### REQUIREMENT
Your answer should be the lines below from the one with "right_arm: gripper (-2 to" to the one with "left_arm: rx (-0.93", both included, given again exactly and with nothing added.
[DATASET RECORDS]
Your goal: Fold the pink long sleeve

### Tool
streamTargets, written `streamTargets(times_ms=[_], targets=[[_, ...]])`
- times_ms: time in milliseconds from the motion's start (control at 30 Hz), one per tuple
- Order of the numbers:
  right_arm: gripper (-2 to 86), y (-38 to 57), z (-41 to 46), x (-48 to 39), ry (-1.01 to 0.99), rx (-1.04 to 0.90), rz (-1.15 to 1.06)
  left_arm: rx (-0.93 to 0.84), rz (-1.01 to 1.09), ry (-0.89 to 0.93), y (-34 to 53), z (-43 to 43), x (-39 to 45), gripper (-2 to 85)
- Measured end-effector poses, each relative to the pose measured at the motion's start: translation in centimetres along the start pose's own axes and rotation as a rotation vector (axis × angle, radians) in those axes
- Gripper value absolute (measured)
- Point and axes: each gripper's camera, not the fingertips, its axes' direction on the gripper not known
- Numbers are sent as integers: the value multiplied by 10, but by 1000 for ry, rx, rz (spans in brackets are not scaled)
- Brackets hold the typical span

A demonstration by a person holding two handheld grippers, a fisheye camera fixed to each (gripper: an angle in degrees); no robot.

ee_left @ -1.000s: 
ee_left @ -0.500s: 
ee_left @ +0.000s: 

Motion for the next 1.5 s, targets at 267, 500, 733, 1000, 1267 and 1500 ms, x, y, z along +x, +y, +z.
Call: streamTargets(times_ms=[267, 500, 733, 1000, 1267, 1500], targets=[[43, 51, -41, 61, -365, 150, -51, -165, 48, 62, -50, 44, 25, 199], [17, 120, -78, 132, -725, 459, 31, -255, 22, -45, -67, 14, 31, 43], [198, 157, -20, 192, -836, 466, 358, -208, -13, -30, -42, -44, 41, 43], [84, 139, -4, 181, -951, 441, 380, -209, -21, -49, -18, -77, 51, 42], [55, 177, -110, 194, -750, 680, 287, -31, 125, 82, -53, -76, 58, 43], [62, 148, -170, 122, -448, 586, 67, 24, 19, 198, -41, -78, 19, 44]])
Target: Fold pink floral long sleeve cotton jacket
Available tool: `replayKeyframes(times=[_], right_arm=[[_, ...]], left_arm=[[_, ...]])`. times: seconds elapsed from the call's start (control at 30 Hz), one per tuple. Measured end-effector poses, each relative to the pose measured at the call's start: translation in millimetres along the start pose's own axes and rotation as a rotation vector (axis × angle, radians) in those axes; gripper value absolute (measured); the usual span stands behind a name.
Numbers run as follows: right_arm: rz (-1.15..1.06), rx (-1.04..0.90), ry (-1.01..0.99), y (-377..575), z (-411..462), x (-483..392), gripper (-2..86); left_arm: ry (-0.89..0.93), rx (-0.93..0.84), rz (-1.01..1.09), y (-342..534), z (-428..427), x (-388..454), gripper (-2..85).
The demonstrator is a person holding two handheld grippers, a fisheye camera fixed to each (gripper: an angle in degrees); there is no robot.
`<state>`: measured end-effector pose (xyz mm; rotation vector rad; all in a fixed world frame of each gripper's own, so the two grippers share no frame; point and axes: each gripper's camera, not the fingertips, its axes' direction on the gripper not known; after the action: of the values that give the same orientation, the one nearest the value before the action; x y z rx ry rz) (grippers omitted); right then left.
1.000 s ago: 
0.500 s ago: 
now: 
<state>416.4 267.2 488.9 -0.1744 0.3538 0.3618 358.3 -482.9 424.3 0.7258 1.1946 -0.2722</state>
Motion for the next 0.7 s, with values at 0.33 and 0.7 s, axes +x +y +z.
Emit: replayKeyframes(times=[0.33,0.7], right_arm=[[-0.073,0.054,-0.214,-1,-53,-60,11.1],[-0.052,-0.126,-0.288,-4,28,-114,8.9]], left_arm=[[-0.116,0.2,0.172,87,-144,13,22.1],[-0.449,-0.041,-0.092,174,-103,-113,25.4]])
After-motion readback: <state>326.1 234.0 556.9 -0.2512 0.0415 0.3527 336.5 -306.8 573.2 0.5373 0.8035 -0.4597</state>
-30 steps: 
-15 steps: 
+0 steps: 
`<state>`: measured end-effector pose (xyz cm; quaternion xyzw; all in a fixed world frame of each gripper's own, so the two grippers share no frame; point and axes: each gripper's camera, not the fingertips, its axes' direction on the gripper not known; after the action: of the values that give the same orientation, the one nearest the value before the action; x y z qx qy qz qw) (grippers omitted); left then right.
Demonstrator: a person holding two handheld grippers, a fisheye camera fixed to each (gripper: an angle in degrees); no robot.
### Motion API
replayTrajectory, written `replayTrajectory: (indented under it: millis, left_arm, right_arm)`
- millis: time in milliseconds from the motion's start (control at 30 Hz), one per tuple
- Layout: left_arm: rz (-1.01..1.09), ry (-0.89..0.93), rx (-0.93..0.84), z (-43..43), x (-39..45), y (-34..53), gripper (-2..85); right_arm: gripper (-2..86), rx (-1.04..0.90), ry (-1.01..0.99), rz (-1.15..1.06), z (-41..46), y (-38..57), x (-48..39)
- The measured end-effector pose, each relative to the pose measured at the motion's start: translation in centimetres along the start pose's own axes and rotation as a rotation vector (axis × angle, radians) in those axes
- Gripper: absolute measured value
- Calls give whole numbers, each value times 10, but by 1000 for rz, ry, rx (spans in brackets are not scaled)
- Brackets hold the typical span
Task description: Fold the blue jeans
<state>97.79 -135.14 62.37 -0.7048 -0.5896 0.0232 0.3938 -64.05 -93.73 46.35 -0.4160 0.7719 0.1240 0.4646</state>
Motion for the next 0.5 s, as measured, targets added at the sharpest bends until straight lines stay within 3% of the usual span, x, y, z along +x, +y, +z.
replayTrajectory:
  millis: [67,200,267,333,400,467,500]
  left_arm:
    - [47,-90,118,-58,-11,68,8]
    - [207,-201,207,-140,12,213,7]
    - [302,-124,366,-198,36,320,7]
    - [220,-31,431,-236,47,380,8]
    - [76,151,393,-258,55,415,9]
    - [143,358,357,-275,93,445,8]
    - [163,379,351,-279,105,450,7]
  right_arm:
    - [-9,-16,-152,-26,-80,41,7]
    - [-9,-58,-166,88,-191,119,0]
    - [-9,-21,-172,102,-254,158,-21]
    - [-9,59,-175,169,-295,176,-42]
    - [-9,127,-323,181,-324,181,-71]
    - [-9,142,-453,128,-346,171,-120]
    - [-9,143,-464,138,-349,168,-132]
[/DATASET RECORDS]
### ANSWER TO THIS TASK
  right_arm: gripper (-2 to 86), y (-38 to 57), z (-41 to 46), x (-48 to 39), ry (-1.01 to 0.99), rx (-1.04 to 0.90), rz (-1.15 to 1.06)
  left_arm: rx (-0.93 to 0.84), rz (-1.01 to 1.09), ry (-0.89 to 0.93), y (-34 to 53), z (-43 to 43), x (-39 to 45), gripper (-2 to 85)

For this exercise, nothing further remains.